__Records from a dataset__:

○ ○ ○

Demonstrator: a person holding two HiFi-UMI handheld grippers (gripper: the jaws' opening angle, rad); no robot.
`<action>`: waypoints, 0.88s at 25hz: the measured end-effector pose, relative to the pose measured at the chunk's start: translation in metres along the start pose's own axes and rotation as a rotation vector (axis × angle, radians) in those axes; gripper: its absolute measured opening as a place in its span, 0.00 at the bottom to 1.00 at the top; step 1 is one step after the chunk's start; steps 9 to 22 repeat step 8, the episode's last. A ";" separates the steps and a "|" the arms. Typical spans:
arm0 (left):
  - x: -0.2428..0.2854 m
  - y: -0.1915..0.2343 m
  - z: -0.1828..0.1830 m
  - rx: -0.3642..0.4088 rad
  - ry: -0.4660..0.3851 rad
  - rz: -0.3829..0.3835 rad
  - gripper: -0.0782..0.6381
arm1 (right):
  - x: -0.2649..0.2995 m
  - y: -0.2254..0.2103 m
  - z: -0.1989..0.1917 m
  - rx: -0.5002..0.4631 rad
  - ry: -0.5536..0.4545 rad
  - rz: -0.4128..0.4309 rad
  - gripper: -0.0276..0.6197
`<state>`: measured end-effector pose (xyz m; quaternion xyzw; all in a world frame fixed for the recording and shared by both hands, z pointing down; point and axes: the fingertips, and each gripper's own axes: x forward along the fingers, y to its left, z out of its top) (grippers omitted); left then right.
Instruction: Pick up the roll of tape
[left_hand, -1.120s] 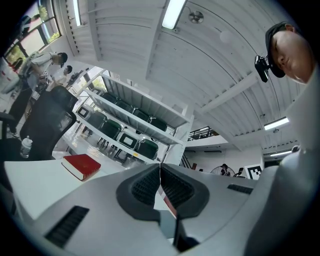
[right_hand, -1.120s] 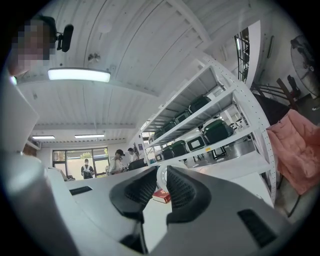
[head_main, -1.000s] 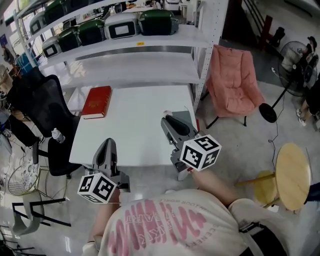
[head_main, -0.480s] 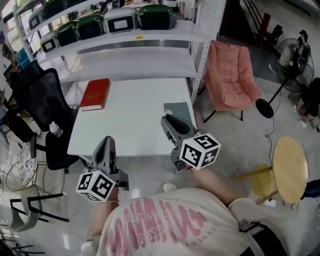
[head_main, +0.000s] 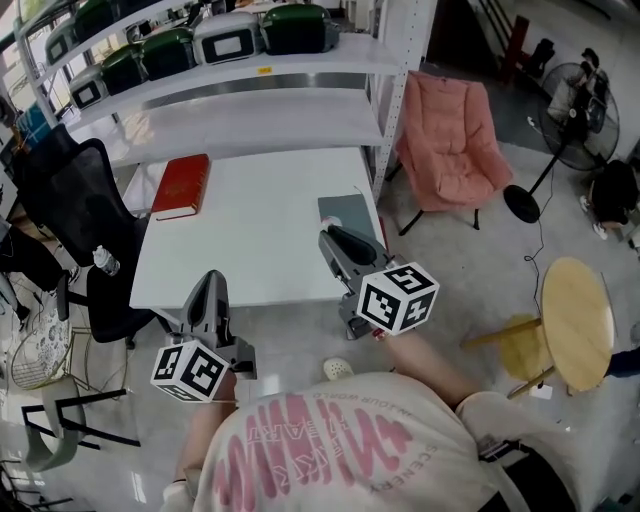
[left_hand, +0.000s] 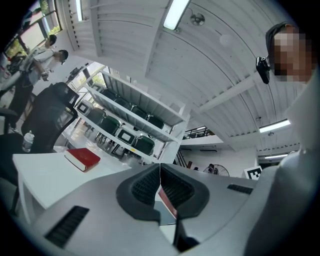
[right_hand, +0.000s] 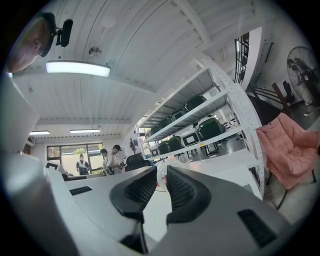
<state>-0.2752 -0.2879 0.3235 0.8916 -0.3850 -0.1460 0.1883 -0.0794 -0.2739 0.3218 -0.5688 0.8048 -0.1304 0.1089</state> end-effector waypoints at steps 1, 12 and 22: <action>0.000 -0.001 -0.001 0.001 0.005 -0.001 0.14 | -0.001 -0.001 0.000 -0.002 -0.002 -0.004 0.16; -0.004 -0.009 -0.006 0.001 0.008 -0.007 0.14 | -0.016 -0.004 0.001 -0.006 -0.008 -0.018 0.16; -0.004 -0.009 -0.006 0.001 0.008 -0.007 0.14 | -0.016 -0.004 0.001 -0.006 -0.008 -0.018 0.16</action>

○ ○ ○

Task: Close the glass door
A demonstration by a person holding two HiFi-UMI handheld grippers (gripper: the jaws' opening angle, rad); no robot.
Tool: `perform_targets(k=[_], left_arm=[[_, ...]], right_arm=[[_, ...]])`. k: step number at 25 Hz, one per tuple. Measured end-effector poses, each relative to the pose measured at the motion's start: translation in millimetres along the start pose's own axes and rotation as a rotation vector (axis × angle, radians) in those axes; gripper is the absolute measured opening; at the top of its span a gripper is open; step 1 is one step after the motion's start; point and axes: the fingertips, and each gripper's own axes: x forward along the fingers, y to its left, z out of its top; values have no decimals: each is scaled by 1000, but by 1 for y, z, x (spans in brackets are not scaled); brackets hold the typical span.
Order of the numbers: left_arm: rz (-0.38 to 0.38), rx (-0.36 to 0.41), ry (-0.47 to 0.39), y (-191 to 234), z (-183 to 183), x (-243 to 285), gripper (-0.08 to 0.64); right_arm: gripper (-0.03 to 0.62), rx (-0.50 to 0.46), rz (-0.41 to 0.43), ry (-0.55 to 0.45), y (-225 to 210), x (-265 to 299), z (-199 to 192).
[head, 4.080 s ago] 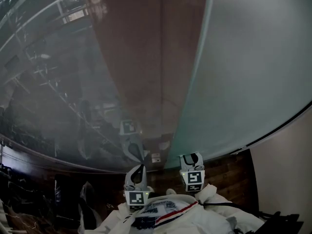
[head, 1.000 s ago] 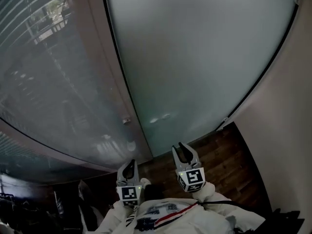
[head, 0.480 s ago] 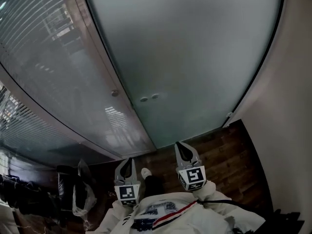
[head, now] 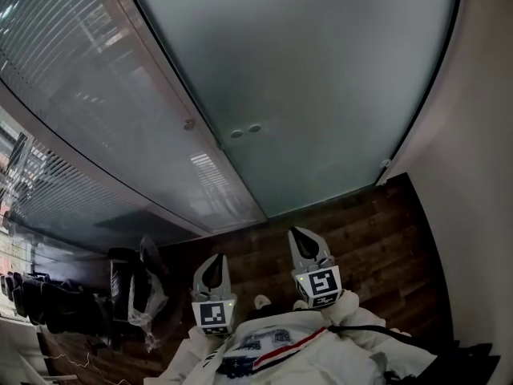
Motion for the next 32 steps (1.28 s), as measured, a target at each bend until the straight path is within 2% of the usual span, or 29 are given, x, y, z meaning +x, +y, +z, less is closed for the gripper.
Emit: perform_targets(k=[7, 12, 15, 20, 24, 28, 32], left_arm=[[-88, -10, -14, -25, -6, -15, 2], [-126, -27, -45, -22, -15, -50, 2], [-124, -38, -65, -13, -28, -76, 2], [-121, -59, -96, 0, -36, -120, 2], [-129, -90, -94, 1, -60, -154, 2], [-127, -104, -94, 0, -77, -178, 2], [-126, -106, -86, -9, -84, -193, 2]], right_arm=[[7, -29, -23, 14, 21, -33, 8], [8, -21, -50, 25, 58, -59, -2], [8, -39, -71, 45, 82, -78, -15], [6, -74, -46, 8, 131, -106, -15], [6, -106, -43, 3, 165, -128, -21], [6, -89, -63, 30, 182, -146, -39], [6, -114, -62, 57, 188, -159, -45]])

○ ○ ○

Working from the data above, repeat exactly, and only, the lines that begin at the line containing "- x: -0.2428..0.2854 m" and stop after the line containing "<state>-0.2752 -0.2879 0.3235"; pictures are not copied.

  - x: -0.2428..0.2854 m
  - y: -0.1915..0.2343 m
  - z: -0.1828..0.1830 m
  - rx: -0.3642..0.4088 rad
  - ry: -0.4660..0.3851 rad
  - rz: -0.3829..0.3835 rad
  - gripper: -0.0782..0.6381
arm1 (right):
  - x: -0.2649..0.2995 m
  - y: -0.2254..0.2103 m
  - z: -0.1989..0.1917 m
  - rx: -0.5002..0.4631 rad
  - ry: -0.5536..0.4545 rad
  - rz: -0.4128..0.4309 rad
  - gripper: -0.0276..0.6197
`<state>`: measured end-effector pose (xyz m; quaternion xyzw; all in a world frame fixed for the recording and shared by both hands, z pointing down; point and axes: the fingertips, and each gripper's own axes: x forward along the fingers, y to its left, z out of its top) (grippers omitted); left then right.
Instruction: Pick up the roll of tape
[left_hand, -1.120s] 
[right_hand, -1.120s] 
[head_main, -1.000s] 
[head_main, -0.480s] 
[head_main, +0.000s] 
[left_hand, +0.000s] 
[right_hand, +0.000s] 
<state>-0.2752 -0.2879 0.3235 0.8916 -0.3850 -0.1460 0.1883 -0.0794 -0.2739 0.3218 -0.5688 0.8048 -0.1304 0.1089</state> end-effector waypoints at steps 1, 12 and 22: <action>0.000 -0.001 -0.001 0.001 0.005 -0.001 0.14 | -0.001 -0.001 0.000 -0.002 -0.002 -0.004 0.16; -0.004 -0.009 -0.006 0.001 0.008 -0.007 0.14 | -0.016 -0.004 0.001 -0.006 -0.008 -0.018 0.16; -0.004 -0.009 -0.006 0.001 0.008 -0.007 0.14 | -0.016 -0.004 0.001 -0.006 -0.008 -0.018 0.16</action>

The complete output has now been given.